[WHAT IS BEING ASKED]
Below are records; report how many of their lines contain the word "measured", giving only the number.

------ SUPPLIED MATERIAL ------

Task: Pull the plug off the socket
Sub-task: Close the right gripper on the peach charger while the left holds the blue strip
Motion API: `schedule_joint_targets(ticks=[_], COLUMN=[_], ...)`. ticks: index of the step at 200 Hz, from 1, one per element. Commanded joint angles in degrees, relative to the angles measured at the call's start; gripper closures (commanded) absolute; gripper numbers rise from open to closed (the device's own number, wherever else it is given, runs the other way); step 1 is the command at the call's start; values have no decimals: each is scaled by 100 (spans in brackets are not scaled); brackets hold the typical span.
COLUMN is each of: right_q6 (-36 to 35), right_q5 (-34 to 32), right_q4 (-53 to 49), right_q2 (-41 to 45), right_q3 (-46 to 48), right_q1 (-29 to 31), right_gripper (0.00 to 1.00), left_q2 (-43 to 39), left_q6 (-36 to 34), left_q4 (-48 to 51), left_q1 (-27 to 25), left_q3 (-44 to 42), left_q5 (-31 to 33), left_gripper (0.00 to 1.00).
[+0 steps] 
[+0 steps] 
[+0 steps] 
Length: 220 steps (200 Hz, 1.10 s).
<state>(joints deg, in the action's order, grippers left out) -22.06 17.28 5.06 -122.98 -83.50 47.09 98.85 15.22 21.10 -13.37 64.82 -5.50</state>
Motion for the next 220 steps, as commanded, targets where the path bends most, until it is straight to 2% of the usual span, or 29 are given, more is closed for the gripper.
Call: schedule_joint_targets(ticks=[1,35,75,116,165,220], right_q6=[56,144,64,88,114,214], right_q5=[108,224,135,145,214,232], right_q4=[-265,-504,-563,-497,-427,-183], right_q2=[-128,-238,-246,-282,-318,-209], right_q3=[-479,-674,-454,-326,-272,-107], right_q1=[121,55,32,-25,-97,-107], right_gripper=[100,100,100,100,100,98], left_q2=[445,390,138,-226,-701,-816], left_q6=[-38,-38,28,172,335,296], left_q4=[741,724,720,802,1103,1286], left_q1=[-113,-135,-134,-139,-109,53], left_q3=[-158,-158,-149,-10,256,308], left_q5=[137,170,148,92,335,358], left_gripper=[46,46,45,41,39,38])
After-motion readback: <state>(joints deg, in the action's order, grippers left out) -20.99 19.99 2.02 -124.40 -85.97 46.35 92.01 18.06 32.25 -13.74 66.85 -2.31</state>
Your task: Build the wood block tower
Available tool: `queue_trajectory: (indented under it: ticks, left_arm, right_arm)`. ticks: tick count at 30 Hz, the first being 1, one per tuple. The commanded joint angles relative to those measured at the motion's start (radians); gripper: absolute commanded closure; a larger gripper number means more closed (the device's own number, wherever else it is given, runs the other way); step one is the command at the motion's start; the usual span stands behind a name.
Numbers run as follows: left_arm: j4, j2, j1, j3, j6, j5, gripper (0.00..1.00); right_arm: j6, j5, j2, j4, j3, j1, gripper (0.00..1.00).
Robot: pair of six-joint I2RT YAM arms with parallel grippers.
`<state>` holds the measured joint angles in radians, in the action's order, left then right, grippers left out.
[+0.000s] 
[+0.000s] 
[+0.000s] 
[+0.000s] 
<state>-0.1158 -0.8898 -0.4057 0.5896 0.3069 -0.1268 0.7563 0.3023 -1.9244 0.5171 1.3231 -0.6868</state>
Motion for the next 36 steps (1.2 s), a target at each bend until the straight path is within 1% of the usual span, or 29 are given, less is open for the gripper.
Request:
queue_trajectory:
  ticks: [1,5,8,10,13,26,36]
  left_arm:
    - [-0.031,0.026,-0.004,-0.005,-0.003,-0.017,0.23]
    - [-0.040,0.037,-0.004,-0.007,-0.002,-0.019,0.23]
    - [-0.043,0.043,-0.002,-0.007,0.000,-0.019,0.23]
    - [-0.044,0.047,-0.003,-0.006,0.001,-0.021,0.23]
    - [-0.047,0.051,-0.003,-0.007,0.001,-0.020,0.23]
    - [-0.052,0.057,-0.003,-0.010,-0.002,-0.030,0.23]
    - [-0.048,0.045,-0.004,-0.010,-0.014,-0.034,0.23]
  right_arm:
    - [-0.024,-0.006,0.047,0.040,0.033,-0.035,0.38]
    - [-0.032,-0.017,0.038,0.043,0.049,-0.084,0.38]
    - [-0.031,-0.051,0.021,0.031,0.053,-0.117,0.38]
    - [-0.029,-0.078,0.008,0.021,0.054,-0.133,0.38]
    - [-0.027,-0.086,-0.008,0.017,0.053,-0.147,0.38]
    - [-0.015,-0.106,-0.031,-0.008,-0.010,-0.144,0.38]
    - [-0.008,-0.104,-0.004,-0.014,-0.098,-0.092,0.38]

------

[ANSWER BOX]
3